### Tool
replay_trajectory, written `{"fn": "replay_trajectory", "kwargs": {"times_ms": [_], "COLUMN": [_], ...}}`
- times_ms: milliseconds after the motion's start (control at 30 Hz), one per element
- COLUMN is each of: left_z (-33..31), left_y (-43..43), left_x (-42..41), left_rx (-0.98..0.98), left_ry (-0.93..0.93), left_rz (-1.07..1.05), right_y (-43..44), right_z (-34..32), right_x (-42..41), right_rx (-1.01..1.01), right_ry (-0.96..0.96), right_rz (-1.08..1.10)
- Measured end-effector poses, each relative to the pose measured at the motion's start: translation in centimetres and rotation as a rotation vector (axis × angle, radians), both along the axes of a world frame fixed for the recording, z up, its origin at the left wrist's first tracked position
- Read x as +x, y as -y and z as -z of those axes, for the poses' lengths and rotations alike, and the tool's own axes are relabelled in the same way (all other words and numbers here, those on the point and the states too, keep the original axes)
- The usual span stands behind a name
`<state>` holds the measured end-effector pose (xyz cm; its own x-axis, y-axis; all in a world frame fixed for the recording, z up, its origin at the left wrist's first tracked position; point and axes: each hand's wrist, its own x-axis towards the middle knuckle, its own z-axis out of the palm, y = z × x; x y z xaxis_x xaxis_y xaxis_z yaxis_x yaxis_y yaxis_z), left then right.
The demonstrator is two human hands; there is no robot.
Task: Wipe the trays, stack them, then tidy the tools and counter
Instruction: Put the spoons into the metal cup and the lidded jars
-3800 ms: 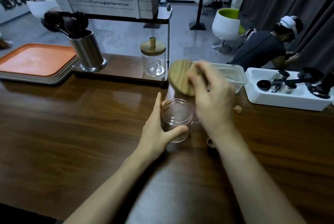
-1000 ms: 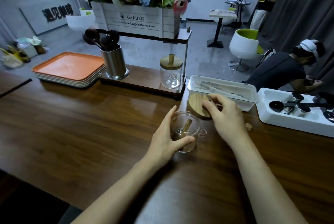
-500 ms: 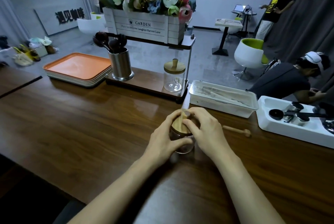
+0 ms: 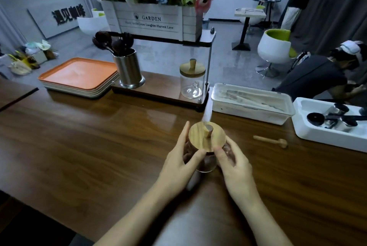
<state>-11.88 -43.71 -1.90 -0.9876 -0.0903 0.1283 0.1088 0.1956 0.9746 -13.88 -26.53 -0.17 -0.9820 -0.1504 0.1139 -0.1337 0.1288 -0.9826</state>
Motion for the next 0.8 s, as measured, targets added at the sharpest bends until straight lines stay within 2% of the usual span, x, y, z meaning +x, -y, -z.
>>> {"fn": "replay_trajectory", "kwargs": {"times_ms": [200, 400, 667, 800], "left_z": [-3.2, -6.1, -5.6, -4.7], "left_y": [7.9, 17.6, 21.1, 22.1], "left_x": [-4.7, -14.0, -21.3, -23.0], "left_rx": [0.115, 0.059, 0.045, 0.013], "left_ry": [-0.139, -0.141, -0.091, -0.060], "left_rz": [-0.136, -0.097, -0.044, -0.030], "right_y": [10.0, 21.2, 25.9, 26.5], "right_z": [-3.2, -4.6, -3.5, -3.4], "right_x": [-4.6, -13.7, -20.3, -21.4], "right_rx": [-0.141, -0.135, -0.081, -0.072], "right_ry": [-0.065, -0.055, -0.008, 0.007], "right_rz": [0.042, 0.053, 0.210, 0.217]}}
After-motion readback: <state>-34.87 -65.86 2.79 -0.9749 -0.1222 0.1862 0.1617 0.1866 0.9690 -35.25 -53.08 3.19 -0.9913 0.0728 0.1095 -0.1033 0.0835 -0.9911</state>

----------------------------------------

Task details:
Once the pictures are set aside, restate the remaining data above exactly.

Solution:
### Tool
replay_trajectory, written `{"fn": "replay_trajectory", "kwargs": {"times_ms": [_], "COLUMN": [_], ...}}`
- times_ms: milliseconds after the motion's start (control at 30 Hz), one per element
- COLUMN is each of: left_z (-33..31), left_y (-43..43), left_x (-42..41), left_rx (-0.98..0.98), left_ry (-0.93..0.93), left_rz (-1.07..1.05), right_y (-43..44), right_z (-34..32), right_x (-42..41), right_rx (-1.01..1.01), right_ry (-0.96..0.96), right_rz (-1.08..1.10)
- Measured end-effector poses, each relative to the pose measured at the motion's start: translation in centimetres and rotation as a rotation vector (axis × angle, radians), both along the axes of a world frame fixed for the recording, z up, its origin at the left wrist's first tracked position
- Read x as +x, y as -y and z as -z of those axes, for the poses' lengths and rotations alike, and the tool's own axes are relabelled in the same way (all other words and numbers here, those on the point and the states too, keep the original axes)
- The usual span stands behind a name
`<state>` holds the measured end-effector pose (xyz cm; its own x-axis, y-axis; all in a world frame fixed for the recording, z up, its origin at the left wrist's first tracked position; point and axes: each hand's wrist, its own x-axis towards the middle knuckle, its own z-axis out of the palm, y = z × x; x y z xaxis_x xaxis_y xaxis_z yaxis_x yaxis_y yaxis_z), left then right.
The demonstrator is two human hands; there is no robot.
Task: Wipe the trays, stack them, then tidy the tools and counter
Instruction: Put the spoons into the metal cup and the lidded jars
-3800 ms: 
-1000 ms: 
-500 ms: 
+0 ms: 
<state>-11.88 -43.71 -1.90 -0.9876 -0.0903 0.1283 0.1088 0.1956 0.9746 -13.88 -26.53 -0.17 -0.9820 -0.1504 0.1139 -0.1337 0.1288 -0.9826</state>
Motion for the next 0.8 s, as measured, targets added at the sharpest bends until straight lines stay within 2% of the usual span, x, y, z meaning +x, -y, -z.
>>> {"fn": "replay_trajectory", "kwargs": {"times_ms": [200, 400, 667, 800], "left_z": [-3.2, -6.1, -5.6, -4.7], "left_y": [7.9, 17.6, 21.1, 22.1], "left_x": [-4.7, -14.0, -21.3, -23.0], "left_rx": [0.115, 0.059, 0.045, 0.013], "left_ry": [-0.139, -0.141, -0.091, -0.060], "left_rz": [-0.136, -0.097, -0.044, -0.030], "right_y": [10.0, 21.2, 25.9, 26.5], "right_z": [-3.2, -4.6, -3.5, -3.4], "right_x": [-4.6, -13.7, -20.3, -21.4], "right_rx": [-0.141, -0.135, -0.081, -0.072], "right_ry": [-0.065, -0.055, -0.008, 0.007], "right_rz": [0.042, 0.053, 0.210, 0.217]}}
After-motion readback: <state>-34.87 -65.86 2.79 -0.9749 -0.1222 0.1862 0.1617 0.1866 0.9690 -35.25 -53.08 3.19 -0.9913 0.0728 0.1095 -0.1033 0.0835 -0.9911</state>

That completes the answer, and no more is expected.